0

FOR PYTHON 2.7 (I took a shot of using encode in 3 and am all confused now...would love some advice how to replicate this test in python 3....)

For the Euro character (€) I looked up what its utf8 Hex code point was using this tool. It said it was 0x20AC.

For Latin1 (again using Python2 2.7), I used decode to get its Hex code point:

>>import unicodedata
>>p='€'
## notably x80 seems to correspond to [Windows CP1252 according to the link][2]
>>p.decode('latin-1') 
>>u'\x80'

Then I used this print statement for both of them, and this is what I got:

for utf8:

>>> print unichr(0x20AC).encode('utf-8')
€

for latin-1:

>>> print unichr(0x80).encode('latin-1')
€

What in the heck happened? Why did encode return '€' for utf-8? Also...it seems that Latin1 hex code points CAN be different then their utf8 counterparts (I have a colleague who believes different -- says that Latin1 is just like ASCII in this respect). But the presence of different code points seems to suggest otherwise to me...HOWEVER the reason why python 2.7 is reading the Windows CP1252 'x80' is a real mystery to me....is this the standard for latin-1 in python 2.7??

user14696
  • 657
  • 2
  • 10
  • 30
  • 3
    First, the UTF-8 for the Euro character is `'\xE2\x82\xAC'`. In UTF-8, `'\x20\xAC'` is a space followed by an illegal character. – abarnert Dec 11 '13 at 01:47
  • Are you saying I need to enter '\xe2\x82\xac' ?? that doesn't make sense to me.... or python. I get "SyntaxError: invalid syntax" when I put in: >>> print unichr('\xe2\x82\xac').encode('utf-8') – user14696 Dec 11 '13 at 01:55
  • 1
    First, you didn't put the quotes in. Second, `unichr` takes a number, not a string, so that isn't going to work anyway. To convert a string of bytes into a `unicode`, you need to use the `decode` method—and specify the encoding you want to convert from. So, `print '\xe2\x82\xac'.decode('utf-8').encode('utf-8')` will give you… exactly what you started with, as you'd expect. – abarnert Dec 11 '13 at 01:56
  • Sorry edit. It says: SyntaxError: invalid syntax – user14696 Dec 11 '13 at 01:57
  • Then you copied and pasted wrong. If I paste that exact code into my Python 2.7 interpreter, or an online interpreter like [this one](http://ideone.com/8tckH2), there is no `SyntaxError`; it prints out `€` on a machine with a UTF-8 console, `€` on a machine with a CP-1252 console, etc. – abarnert Dec 11 '13 at 02:08
  • Are you still baffled on the question at the end? Just in case: CP1252 isn't "the standard for Latin-1 in Python 2.7". Your terminal (aka DOS prompt) is what's responsible for converting your keystrokes to bytes to send to Python. Since you're on a Windows box with CP1252 as the "OEM code page", your terminal encodes everything as CP1252. If you let Python decode it as CP1252, or just treat it as bytes and pass it through untouched, everything is fine. If you try to treat it as Latin-1, you will get it right for many characters, but wrong for a few dozen, including the Euro symbol. – abarnert Dec 11 '13 at 18:48

1 Answers1

5

You've got some serious misunderstandings here. If you haven't read the Unicode HOWTOs for Python 2 and Python 3, you should start there.

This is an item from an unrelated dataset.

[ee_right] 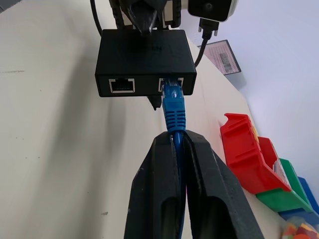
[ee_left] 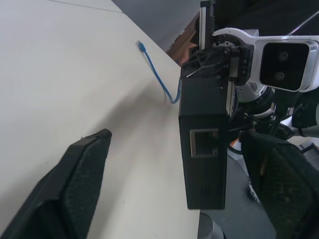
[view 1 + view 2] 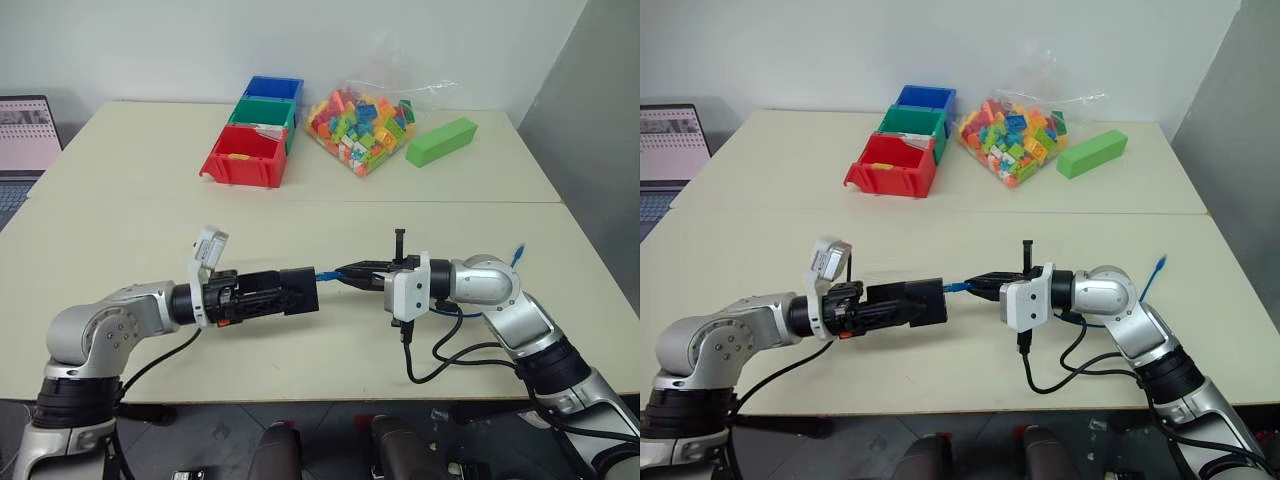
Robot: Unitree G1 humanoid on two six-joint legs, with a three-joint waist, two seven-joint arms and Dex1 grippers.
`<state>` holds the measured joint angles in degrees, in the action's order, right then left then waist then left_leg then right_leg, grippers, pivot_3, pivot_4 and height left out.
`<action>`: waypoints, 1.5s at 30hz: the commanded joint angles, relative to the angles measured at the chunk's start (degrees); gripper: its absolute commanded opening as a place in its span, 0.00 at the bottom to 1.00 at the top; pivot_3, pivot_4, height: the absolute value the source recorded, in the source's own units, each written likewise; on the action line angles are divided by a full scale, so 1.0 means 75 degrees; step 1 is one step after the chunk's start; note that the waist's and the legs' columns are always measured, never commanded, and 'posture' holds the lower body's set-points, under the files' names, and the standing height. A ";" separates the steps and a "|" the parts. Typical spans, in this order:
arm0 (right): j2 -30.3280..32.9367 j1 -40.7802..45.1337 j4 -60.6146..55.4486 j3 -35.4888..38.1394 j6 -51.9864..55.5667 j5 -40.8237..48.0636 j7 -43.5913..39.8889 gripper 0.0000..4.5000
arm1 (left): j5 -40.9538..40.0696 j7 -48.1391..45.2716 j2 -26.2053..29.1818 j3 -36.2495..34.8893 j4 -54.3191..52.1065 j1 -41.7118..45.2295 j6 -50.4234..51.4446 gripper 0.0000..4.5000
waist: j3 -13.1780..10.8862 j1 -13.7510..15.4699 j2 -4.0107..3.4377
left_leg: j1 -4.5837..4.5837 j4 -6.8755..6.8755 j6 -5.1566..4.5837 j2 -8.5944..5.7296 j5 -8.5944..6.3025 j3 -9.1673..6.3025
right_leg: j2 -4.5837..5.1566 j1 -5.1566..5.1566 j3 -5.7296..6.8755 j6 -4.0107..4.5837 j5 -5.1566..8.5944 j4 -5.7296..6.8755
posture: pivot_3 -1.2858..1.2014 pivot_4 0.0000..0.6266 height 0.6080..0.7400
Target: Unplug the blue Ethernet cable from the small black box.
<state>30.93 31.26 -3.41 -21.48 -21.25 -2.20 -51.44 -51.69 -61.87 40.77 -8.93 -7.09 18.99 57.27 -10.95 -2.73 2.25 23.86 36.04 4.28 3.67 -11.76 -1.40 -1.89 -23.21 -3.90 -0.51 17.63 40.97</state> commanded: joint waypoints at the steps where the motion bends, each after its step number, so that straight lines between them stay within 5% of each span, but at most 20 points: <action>1: -0.0034 0.0072 -0.0446 0.0127 -0.0079 0.0031 -0.0025 0.00 | -0.0193 -0.0072 -0.0094 0.0016 -0.0148 0.0119 -0.0007 0.73 | 0.0000 -0.0002 0.0000 | 0.0000 0.0000 0.0000 0.0000 0.0000 0.0000 | 0.0000 0.0000 0.0000 0.0000 0.0000 0.0000 | 0.52 0.24 1.00; 14: -0.0059 0.0093 -0.0541 0.0060 -0.0071 -0.0066 -0.0094 0.00 | 0.0010 -0.0201 -0.0176 0.0257 -0.0115 0.0026 -0.0161 0.18 | 0.0000 0.0001 0.0000 | 0.0000 0.0001 0.0000 -0.0001 0.0000 0.0000 | 0.0000 0.0000 -0.0001 0.0001 0.0000 0.0000 | 0.52 0.24 1.00; 16: -0.0004 0.0067 -0.0590 0.0000 -0.0101 -0.0111 -0.0178 0.00 | 0.0062 -0.0235 -0.0157 0.0275 -0.0106 -0.0007 -0.0201 0.18 | 0.0000 0.0000 0.0000 | 0.0000 0.0001 0.0000 0.0000 0.0000 -0.0001 | 0.0000 0.0000 -0.0001 0.0001 0.0000 0.0000 | 0.52 0.24 1.00; 21: 0.0284 -0.0109 -0.1155 0.0016 0.0585 0.0263 -0.0679 0.28 | 0.0249 -0.0512 0.0006 0.0389 -0.0074 -0.0028 -0.0353 0.18 | 0.0000 0.0007 0.0000 | 0.0001 0.0001 0.0000 -0.0001 0.0000 -0.0001 | 0.0000 0.0001 -0.0001 0.0001 0.0000 0.0000 | 0.52 0.24 1.00; 26: 0.0756 -0.0290 -0.2561 0.0293 0.3331 0.1795 -0.1272 0.54 | 0.0737 -0.1102 0.0298 0.0663 0.0080 0.0051 -0.1010 0.18 | 0.0000 0.0013 0.0000 | 0.0000 0.0001 0.0000 0.0000 0.0000 -0.0004 | 0.0000 0.0001 -0.0001 0.0001 0.0000 0.0000 | 0.52 0.24 1.00; 34: -0.0172 0.0203 -0.2700 0.1032 0.7941 0.4613 -0.0156 0.56 | 0.1475 -0.2102 0.0535 0.1049 -0.0012 0.0059 -0.2332 0.18 | 0.0000 0.0007 0.0000 | 0.0000 0.0001 0.0000 0.0001 0.0000 -0.0005 | 0.0000 0.0001 -0.0006 0.0000 0.0001 0.0002 | 0.52 0.24 1.00; 45: -0.0862 0.0227 -0.1972 0.0993 0.9239 0.5285 -0.0103 0.56 | 0.1526 -0.2163 0.0581 0.0860 -0.0109 -0.0079 -0.2661 0.18 | -0.0001 -0.0016 -0.0002 | 0.0006 -0.0001 -0.0002 0.0000 -0.0001 -0.0002 | -0.0001 -0.0003 -0.0001 -0.0025 0.0016 -0.0003 | 0.52 0.24 1.00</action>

First, UTF-8 is an encoding of Unicode to 8-bit bytes. There is no such thing as UTF-8 code point 0x20AC. There is a Unicode code point U+20AC, but in UTF-8, that's three bytes: 0xE2, 0x82, 0xAC.

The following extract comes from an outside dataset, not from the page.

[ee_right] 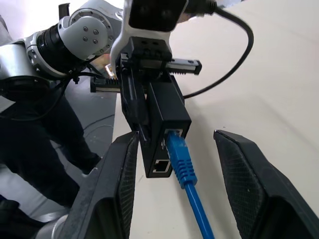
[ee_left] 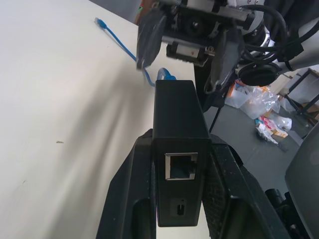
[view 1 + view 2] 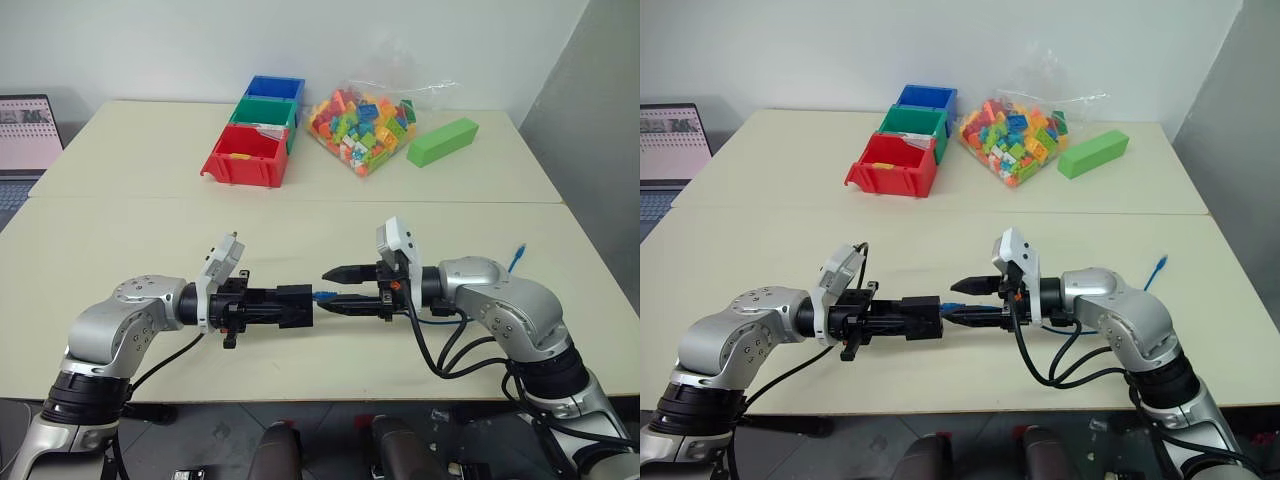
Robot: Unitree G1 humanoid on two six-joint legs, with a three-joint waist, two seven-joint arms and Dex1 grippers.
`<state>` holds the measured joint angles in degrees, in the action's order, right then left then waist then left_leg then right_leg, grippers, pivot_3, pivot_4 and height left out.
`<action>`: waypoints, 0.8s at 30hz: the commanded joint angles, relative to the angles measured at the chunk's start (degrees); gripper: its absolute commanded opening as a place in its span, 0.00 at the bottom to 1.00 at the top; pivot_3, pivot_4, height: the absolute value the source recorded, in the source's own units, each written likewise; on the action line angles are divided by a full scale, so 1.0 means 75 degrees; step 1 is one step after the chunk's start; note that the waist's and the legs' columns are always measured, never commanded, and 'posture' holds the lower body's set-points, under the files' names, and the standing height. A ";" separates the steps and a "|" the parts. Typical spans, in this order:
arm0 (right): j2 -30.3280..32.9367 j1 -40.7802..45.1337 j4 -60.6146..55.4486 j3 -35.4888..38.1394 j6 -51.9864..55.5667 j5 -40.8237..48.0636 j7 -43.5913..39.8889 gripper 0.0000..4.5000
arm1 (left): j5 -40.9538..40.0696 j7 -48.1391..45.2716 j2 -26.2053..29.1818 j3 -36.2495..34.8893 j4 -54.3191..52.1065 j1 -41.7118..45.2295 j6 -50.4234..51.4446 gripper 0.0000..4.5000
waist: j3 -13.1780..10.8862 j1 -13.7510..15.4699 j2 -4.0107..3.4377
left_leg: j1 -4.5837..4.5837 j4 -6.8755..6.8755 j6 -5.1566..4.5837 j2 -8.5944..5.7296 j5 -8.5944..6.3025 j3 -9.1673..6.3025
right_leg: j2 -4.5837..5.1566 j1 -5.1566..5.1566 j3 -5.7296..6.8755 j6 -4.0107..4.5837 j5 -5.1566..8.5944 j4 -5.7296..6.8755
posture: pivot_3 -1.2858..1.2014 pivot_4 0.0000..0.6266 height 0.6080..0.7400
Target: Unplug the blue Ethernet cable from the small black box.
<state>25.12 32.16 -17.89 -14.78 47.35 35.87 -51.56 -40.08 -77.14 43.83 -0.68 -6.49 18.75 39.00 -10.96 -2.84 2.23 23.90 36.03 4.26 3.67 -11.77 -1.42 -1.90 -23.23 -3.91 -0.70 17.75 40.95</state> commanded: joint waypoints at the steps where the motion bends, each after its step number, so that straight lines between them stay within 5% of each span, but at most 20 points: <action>1: -0.0158 0.0129 0.0059 0.0085 0.0101 0.0195 -0.0059 0.56 | -0.0004 -0.0158 0.0198 -0.0252 -0.0178 -0.0094 -0.0276 0.18 | 0.0000 -0.0005 0.0000 | 0.0000 0.0000 0.0000 0.0000 0.0000 -0.0001 | 0.0000 0.0000 0.0001 -0.0003 0.0002 0.0000 | 0.52 0.24 1.00; 24: -0.0275 0.0338 0.0508 -0.0251 0.0013 -0.0138 -0.0520 0.56 | 0.0049 -0.0035 0.0262 -0.0290 -0.0278 -0.0448 -0.0653 0.18 | 0.0000 -0.0034 0.0000 | -0.0001 -0.0002 0.0000 0.0002 0.0000 0.0000 | -0.0003 -0.0001 0.0002 -0.0004 0.0002 0.0000 | 0.52 0.24 1.00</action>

And that explains your confusion here:

Why did encode return '€' for utf-8?

It didn't. It returned the byte string '\xE2\x82\xAC'. You then printed that out to your console. Your console is presumably in CP-1252, so it interpreted those bytes as if they were CP-1252, which gave you €.

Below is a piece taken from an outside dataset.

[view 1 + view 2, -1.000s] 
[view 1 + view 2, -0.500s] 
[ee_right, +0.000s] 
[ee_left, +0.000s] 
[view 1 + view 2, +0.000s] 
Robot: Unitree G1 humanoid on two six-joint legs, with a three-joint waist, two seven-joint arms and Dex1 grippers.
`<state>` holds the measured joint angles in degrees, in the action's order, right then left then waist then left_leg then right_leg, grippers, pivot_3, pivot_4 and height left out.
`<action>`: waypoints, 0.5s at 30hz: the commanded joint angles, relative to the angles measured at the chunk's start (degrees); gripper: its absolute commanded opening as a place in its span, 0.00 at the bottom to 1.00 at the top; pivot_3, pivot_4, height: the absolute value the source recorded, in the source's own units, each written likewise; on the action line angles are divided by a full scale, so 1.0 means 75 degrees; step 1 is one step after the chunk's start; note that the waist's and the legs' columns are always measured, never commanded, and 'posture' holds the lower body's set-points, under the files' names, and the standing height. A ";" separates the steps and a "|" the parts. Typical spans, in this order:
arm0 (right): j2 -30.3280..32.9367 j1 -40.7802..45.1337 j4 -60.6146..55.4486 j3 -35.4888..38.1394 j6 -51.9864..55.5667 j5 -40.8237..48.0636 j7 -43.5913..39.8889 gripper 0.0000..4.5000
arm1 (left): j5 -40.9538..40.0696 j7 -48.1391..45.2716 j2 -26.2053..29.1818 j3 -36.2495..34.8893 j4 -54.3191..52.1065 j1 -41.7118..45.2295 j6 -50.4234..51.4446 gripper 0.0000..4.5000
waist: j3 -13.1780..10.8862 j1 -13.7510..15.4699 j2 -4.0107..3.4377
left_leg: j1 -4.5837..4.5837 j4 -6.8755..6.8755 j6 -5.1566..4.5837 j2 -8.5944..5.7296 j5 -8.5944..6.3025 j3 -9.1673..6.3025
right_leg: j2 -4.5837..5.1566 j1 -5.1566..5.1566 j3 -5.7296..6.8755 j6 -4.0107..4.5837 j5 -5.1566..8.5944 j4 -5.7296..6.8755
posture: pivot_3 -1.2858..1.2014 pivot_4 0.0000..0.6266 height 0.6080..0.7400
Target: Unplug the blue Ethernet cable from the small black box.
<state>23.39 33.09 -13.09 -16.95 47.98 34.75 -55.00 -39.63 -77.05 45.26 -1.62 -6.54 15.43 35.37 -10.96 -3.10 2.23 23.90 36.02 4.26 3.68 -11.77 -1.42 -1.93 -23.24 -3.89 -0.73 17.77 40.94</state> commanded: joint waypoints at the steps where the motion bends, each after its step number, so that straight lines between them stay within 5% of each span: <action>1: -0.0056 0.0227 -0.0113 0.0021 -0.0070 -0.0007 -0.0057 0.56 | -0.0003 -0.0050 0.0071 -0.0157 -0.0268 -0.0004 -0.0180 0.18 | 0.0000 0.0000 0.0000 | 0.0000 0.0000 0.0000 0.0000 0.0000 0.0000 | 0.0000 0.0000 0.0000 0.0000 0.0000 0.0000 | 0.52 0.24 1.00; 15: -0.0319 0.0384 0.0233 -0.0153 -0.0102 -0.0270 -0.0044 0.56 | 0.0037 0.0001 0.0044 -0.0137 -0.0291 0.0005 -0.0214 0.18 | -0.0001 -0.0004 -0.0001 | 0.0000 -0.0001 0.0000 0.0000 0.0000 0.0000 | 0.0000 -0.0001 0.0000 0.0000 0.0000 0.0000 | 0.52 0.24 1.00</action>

Meanwhile, when you write this:

p='€'

The console isn't giving Python Unicode, it's giving Python bytes in CP-1252, which Python just stores as bytes. The CP-1252 for the Euro sign is \x80. So, this is the same as typing:

p='\x80'

But in Latin-1, \x80 isn't the Euro sign, it's an invisible control character, equivalent to Unicode U+0080. So, when you call p.decode('latin-1'), you get back u'\x80'. Which is exactly what you're seeing.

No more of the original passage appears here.